图2.21个易错体系扩增产物(m：dl5000marker；1-21：分别对应a1至c7共21个体系扩增产物)

图3.a1片段(2088bp)、pdk7质粒(4800bp)酶切(m：dl5000marker；1：pdk7质粒saci、xbai双酶切；2：a1体系rpod片段saci、xbai双酶切)

图4.pdk7-rpod质粒的构建过程与图谱

图5.(a)a1-1质粒精提验证(m：dl5000marker；1：pdk7质粒；2：a1-1质粒)；(b)质粒pcr验证(m：dl5000marker；1：pdk7质粒pcr；2：a1-1质粒pcr)；(c)a1-1质粒酶切验证(m：dl5000marker；1：pdk7质粒对照；2：a1-1质粒双酶切(saci、xbai)

图6.cat基因菌落pcr(m：dl5000marker；1-20：分别为抗性平板上挑取所得转化子菌落对应菌落pcr产物)

图7.(a)不同菌株菌体干重增长曲线；(b)不同菌株木糖发酵消耗曲线；(c)2，3-丁二醇的生成曲线；(d)乙偶姻生成曲线

【具体实施方式】

本发明所使用的肺炎克雷伯氏菌体是可以采用任何来源的肺炎克雷伯氏菌株。

下述实施例中的方法，如无特别说明，均为常规方法。

实施例1：全局转录因子σ编码基因rpod基因突变文库的建立

(1)rpod突变质粒文库的构建

多数情况下，研究者使用pcr的方法扩增dna时要求扩增过程尽可能减少碱基错配或碱基置换的出现，以提高变异菌株筛选或菌种鉴定是的准确性和可靠性。而具有热稳定性的dna聚合酶凭借其固有的3’→5’的核酸外切酶活性确保了扩增过程中的高保真度，此外，通过控制pcr反应条件能够进一步降低扩增过程中碱基错误的引入。

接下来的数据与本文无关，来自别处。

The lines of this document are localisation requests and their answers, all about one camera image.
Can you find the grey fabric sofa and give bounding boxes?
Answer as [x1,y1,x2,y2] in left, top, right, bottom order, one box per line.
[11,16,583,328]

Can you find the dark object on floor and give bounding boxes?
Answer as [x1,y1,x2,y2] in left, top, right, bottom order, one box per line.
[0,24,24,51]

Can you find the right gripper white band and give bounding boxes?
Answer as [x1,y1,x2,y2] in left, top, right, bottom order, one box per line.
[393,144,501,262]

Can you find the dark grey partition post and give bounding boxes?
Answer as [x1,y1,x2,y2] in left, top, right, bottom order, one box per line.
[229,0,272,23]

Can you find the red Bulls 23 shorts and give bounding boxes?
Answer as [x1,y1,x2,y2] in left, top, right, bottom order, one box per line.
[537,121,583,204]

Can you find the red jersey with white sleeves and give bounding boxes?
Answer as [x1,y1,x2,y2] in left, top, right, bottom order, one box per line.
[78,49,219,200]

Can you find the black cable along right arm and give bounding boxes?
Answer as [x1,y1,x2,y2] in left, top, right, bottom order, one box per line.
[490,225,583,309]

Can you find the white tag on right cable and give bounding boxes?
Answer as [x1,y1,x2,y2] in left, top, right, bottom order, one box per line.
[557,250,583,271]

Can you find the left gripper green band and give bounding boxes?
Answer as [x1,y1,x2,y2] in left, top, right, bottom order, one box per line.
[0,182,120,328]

易错pcr正是基于以上条件的反向利用，通过使用保真度较低的聚合酶，调整pcr反应体系和反应条件，以一定概率向dna扩增过程中引入随机突变，以建立某个基因的突变文库，用以筛选表型出现变化的菌株和个体。本实验利用易错pcr方法扩增k.pneumoniae菌株的rpod基因，依照表1易错pcr反应体系中mn²⁺与mg²⁺的不同，分别设定a、b、c三个和1-7七种共计3×7＝21个体系(表2)，用引物rpod-sense-saci(pdk7)和rpod-anti-xbai(pdk7)见表4按照表3方法对每个体系进行温度梯度pcr，确定个体系pcr退火温度(表5)。

表4本实例中所用到的引物

表5易错pcr各体系退火温度(单位：℃)

易错pcr各体系条件确立后，按照上述方法和条件，以rpod-sense-saci(pdk7)和rpod-anti-xbai(pdk7)为引物，以kpg基因组为模板进行易错pcr，获得21体系扩增产物2088bp，电泳验证图如图2所示。得到各易错pcr体系产物后，经试剂盒纯化回收，与pdk7质粒一同经saci、xbai双酶切电泳图见图3所示，酶切后用solutioni连接(连接体系见表6)构建质粒，将构建好的质粒转化e.colidh5α感受态后，于cm抗性平板上涂布，过夜培养，挑取转化子利用试剂盒精提质粒，然后进行以rpod-sense-saci和rpod-anti-xbai为引物，精提的质粒为模版进行pcr验证，反应条件：95℃5min；94℃45s，55℃1min，72℃130s，28个循环；72℃10min。用saci和xbai进行双酶切进行验证，经验证后，将验证正确的质粒进行纯化，并根据不同体系依次命名构建易错pcr突变质粒文库，质粒的构建图谱见图4(以a1-1质粒为例)。突变质粒文库构建过程凝胶电泳验证见图5(以a1-1质粒为例)，本实例中所用的pcr扩增体系见表7，质粒文库所含有各体系质粒(共计91个质粒)见表8。

表6solutioni连接酶连接方法

注：反应条件为16℃水浴，过夜连接

表7本实施例中所用的pcr扩增体系

表8质粒文库

实施例2：σ因子全局转录调控获得高耐性和高产2，3-丁二醇表型及发酵实验

(1)重组突变质粒电转化及突变菌株文库的构建：

将表8质粒文库中的各个质粒分别电击转化kpg感受态，通过cm抗性平板筛选获得的转化子，利用菌落pcr技术扩增cm抗性基因cat片段(940bp，图6)所用引物见表9，然后精提质进行pcr验证和酶切验证，将验证成功的菌株分别按照对应质粒顺序命名，纯化保藏好得到rpod突变菌株文库(共计523株菌株)。

表9本实例中所用到的引物

(2)菌株复筛与高耐性和高产2，3丁二醇表型的获得：

将筛选得到的突变菌株文库中的突变株，经过120g/l高木糖压力筛选，可获得高木糖耐受表型，然后分别将对照菌k.pneumoniae及高木糖耐性表型菌株进行发酵，利用bioscreen全自动生长曲线分析仪测定生长曲线，分别以细胞生长速度和2，3丁二醇产量为指标，最后筛选获得一株具有高木糖耐性和高产2，3-丁二醇表型的突变株kpc。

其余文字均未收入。